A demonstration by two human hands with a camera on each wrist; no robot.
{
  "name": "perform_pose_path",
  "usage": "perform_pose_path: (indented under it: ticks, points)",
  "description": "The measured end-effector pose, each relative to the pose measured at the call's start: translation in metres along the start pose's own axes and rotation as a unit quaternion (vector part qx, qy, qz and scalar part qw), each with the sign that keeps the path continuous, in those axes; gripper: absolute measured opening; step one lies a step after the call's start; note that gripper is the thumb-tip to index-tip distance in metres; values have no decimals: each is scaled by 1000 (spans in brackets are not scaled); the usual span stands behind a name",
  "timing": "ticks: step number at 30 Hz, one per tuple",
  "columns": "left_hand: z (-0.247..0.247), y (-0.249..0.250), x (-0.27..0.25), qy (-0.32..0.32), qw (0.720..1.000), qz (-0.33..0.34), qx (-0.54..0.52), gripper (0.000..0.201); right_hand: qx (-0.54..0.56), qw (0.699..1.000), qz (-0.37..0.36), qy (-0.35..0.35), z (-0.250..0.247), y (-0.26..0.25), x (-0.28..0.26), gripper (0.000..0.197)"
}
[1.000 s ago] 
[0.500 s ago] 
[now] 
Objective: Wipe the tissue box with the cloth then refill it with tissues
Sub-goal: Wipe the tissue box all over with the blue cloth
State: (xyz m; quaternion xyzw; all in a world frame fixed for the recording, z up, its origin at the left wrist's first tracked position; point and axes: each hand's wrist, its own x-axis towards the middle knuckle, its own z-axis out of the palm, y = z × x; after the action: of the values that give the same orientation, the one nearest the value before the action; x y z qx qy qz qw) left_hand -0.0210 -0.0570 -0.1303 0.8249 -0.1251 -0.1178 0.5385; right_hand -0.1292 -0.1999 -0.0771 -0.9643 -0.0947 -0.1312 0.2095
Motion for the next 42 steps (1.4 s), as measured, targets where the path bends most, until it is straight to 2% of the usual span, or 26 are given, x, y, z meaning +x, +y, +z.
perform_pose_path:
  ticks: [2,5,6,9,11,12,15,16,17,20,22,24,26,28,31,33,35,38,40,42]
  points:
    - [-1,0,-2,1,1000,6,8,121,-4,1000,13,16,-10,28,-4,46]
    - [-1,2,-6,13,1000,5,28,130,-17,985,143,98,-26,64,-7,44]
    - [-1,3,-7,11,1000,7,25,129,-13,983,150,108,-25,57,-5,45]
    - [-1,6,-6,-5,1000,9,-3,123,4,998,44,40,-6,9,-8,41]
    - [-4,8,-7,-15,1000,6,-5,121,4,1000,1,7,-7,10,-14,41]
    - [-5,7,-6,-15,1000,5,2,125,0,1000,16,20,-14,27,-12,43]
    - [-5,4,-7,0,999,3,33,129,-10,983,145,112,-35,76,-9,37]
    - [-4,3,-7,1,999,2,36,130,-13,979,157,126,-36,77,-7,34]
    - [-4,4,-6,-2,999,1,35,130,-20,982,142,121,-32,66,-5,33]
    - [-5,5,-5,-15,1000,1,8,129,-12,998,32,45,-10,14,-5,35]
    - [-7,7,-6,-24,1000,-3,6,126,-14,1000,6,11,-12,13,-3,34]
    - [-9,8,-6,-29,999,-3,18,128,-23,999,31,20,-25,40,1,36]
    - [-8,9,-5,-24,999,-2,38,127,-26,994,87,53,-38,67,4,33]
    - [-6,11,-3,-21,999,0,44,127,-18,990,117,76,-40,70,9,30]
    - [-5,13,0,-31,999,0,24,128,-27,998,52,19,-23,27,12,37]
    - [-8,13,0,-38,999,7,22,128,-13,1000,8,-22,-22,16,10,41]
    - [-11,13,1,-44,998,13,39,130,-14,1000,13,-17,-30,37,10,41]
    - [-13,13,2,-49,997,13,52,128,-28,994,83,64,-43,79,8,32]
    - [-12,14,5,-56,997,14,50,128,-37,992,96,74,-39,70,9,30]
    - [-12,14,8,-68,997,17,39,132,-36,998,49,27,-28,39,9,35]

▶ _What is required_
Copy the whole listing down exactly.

▶ _Task result_
A demonstration by two human hands with a camera on each wrist; no robot.
{
  "name": "perform_pose_path",
  "usage": "perform_pose_path: (indented under it: ticks, points)",
  "description": "The measured end-effector pose, each relative to the pose measured at the call's start: translation in metres along the start pose's own axes and rotation as a unit quaternion (vector part qx, qy, qz and scalar part qw), each with the sign that keeps the path continuous, in those axes; gripper: absolute measured opening; step one lies a step after the call's start; note that gripper is the thumb-tip to index-tip distance in metres; values have no decimals: each is scaled by 1000 (spans in brackets are not scaled); the usual span stands behind a name",
  "timing": "ticks: step number at 30 Hz, one per tuple",
  "columns": "left_hand: z (-0.247..0.247), y (-0.249..0.250), x (-0.27..0.25), qy (-0.32..0.32), qw (0.720..1.000), qz (-0.33..0.34), qx (-0.54..0.52), gripper (0.000..0.201); right_hand: qx (-0.54..0.56), qw (0.699..1.000), qz (-0.37..0.36), qy (-0.35..0.35), z (-0.250..0.247), y (-0.26..0.25), x (-0.28..0.26), gripper (0.000..0.197)"
}
[1.000 s ago] 
[0.500 s ago] 
[now] 
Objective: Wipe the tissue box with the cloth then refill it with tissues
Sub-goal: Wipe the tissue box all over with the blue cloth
State: (xyz m; quaternion xyzw; all in a world frame fixed for the recording, z up, its origin at the left wrist's first tracked position; point and axes: each hand's wrist, its own x-axis towards the middle knuckle, its own z-axis out of the palm, y = z × x; after the action: of the values that give the same orientation, the one nearest the value before the action; x y z qx qy qz qw) left_hand -0.0210 -0.0570 -0.1303 0.8249 -0.1251 -0.1178 0.5385; right_hand -0.1292 -0.1999 -0.0771 -0.9643 -0.0947 -0.1312 0.2095
Motion for the next 42 steps (1.4 s), as measured, targets where the path bends most, until it is straight to 2% of the usual span, or 26 are given, x, y, z meaning +x, +y, +z.
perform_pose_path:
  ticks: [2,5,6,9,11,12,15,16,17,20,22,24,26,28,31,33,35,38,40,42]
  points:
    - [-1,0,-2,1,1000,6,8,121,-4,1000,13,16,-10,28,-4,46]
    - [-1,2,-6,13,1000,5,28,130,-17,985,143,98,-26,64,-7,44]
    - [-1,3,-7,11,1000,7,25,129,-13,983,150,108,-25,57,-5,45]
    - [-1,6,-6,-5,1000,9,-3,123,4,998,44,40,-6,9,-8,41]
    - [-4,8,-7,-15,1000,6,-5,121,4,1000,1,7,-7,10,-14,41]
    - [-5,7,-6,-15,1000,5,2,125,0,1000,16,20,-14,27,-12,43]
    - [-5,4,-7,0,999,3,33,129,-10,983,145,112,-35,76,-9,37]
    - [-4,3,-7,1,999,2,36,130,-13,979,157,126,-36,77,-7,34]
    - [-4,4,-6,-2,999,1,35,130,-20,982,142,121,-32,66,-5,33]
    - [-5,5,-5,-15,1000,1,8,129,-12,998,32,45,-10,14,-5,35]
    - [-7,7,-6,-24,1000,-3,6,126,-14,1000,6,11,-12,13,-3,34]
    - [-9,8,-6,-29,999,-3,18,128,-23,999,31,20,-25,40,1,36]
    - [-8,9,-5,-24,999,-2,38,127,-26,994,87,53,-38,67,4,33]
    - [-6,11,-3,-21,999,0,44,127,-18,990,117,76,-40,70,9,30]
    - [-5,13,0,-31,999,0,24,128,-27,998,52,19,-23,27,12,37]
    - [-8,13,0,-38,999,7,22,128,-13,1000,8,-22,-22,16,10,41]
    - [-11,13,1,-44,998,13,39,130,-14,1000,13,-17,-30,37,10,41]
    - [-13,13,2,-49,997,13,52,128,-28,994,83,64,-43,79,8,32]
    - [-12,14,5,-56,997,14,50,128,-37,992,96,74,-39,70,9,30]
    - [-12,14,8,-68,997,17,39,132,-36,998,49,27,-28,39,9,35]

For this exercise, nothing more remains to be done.